▸ Task to complete:
Each line of the listing below must be retyped exactly, with images left out.
*** Opening Supplied material ***
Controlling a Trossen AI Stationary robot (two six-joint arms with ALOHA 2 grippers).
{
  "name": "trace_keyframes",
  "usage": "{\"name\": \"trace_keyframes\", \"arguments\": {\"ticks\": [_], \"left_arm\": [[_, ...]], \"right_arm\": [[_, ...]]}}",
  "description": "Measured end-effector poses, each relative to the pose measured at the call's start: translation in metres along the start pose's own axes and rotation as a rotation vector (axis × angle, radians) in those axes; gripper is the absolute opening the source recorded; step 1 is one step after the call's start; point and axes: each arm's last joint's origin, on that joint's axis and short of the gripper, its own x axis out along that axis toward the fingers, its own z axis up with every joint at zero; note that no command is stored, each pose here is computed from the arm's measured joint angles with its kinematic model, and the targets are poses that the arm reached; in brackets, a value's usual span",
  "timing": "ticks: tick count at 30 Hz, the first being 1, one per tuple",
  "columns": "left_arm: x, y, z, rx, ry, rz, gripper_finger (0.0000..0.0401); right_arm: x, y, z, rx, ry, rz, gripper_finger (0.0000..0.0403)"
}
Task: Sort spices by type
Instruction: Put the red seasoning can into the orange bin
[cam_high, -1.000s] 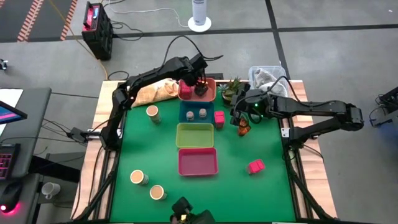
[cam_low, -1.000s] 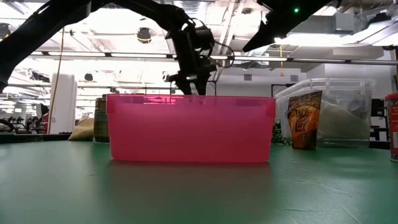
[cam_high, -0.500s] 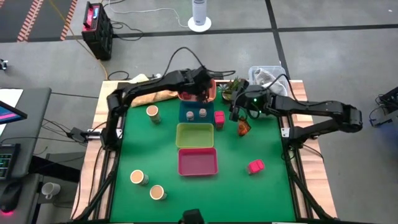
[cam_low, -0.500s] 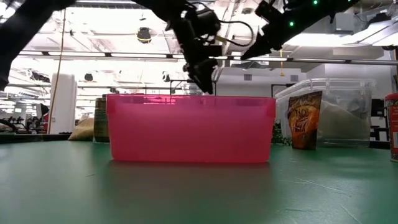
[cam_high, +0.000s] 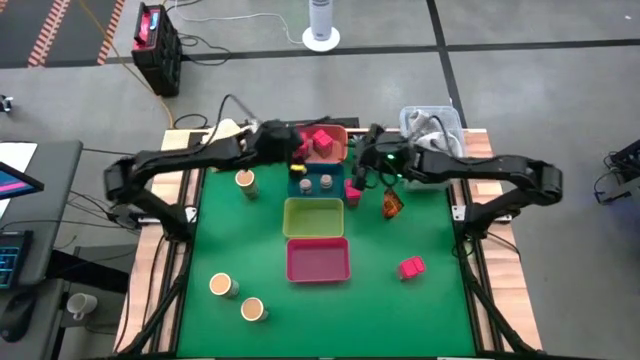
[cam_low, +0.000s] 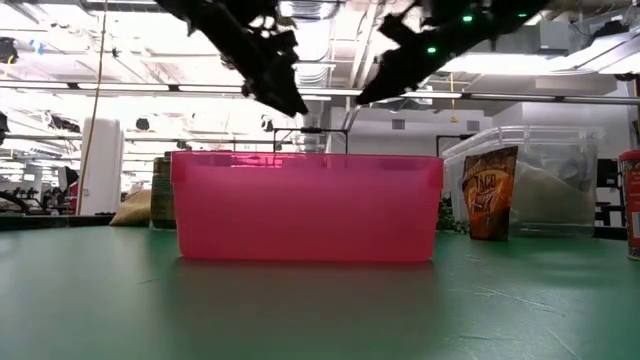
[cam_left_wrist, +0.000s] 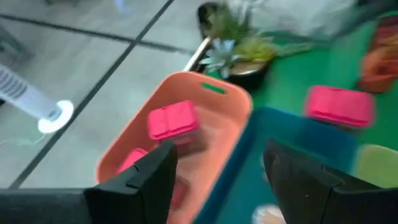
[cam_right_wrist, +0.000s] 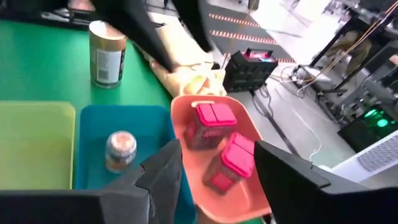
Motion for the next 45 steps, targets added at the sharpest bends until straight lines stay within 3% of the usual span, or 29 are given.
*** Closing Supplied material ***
▸ Solved problem:
Controlling a Trossen AI Stationary robot (two six-joint arms with ALOHA 2 grippers).
{
  "name": "trace_keyframes",
  "usage": "{\"name\": \"trace_keyframes\", \"arguments\": {\"ticks\": [_], \"left_arm\": [[_, ...]], \"right_arm\": [[_, ...]]}}",
  "description": "Measured end-effector poses, each relative to the pose measured at the call's start: translation in metres along the start pose's own axes and rotation as a rotation vector (axis × angle, radians) in those axes; gripper is the absolute opening the source recorded; step 1 is one step after the call's start; point and axes: each arm's last joint's origin, on that joint's axis and short of the gripper, its own x axis out along that axis toward the fingers, its own z axis up with every joint at zero; note that no command is stored, each pose here is computed from the arm's measured joint angles with its kinematic model, and the targets are poses that the arm reached; in brackets, a value's usual span",
  "timing": "ticks: tick count at 30 Hz, the first being 1, one per tuple",
  "columns": "left_arm: x, y, z, rx, ry, rz, gripper_finger (0.0000..0.0401); right_arm: x, y, z, rx, ry, rz, gripper_finger (0.0000..0.0403)"
}
Task: Sort spices by type
Instruction: Put the red seasoning can into the orange bin
[cam_high, -1.000s] 
[cam_low, -1.000s] 
[cam_high, -0.500s] 
[cam_low, -0.500s] 
[cam_high, +0.000s] 
[cam_low, +0.000s] 
[cam_left_wrist, +0.000s] 
[cam_right_wrist, +0.000s] 
Motion for the next 45 steps, targets added at the sharpest bends until straight lines stay within 3% of the usual span, or 29 are given.

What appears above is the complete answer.